Cette enquête met en lumière l’expansion des projets touristiques le long de la côte nord-ouest de l'Égypte. Certains appartiennent à des hommes d'affaires égyptiens et du Golfe, ainsi qu'à des fonds souverains des États du Golfe, tandis que d'autres sont financés par des investissements du gouvernement égyptien. La croissance de ces projets s’est accompagnée d’une accélération marquée de l'érosion côtière dans la région. L’enquête montre également comment l'accès aux espaces publics sur les plages d'Alexandrie se trouve de plus en plus monopolisé par des projets touristiques payants.

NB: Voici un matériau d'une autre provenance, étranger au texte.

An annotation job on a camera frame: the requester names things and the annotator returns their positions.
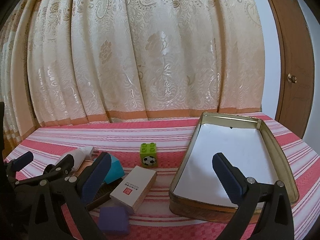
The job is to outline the brown wooden comb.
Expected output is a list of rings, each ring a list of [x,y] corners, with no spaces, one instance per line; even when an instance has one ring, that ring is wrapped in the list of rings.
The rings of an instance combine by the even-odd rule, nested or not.
[[[92,211],[95,208],[99,207],[100,205],[104,204],[105,202],[111,199],[110,194],[111,192],[123,181],[122,178],[119,178],[109,184],[103,182],[99,187],[93,201],[86,205],[87,211]]]

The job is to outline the white charger plug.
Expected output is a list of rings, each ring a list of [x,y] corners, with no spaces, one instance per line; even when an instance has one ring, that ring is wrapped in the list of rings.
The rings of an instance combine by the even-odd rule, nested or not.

Sur un rocher célèbre qui portera plus tard son nom, la fameuse actrice égyptienne Laila Mourad s’est assise et a chanté "El-Maya wel Hawa" (L’eau et le vent) dans le film ‘Shati el-Gharam’ (La plage de l'amour). Elle a chanté la mer, qui lui apportait "réconfort", et les gens "qui vont et viennent", à l'époque où riches et pauvres descendaient à la plage. Dans le film, Laila Mourad, fille d'un télégraphiste, rencontre un jeune homme riche. Ils sont réunis par la mer, qui était alors un lieu où tout le monde pouvait s'évader.

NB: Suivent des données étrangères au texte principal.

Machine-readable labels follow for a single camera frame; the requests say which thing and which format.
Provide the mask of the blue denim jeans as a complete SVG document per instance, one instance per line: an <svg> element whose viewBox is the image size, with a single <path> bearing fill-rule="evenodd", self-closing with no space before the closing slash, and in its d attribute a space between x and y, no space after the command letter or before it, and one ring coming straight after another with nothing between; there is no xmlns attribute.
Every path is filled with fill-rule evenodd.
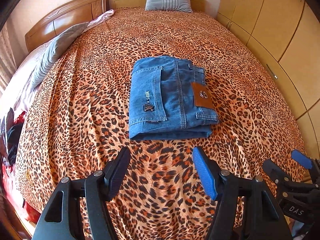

Mais les plages égyptiennes ne semblent plus être aussi accessibles qu'auparavant pour le public, selon Ahmed Hussein (nom d'emprunt), qui vit dans le gouvernorat de Matrouh. Ahmed explique que, contrairement au passé, sa famille et lui ne peuvent plus accéder à des plages telles que Ras El Hekma ou d'autres situées le long de la côte nord, depuis El Marina.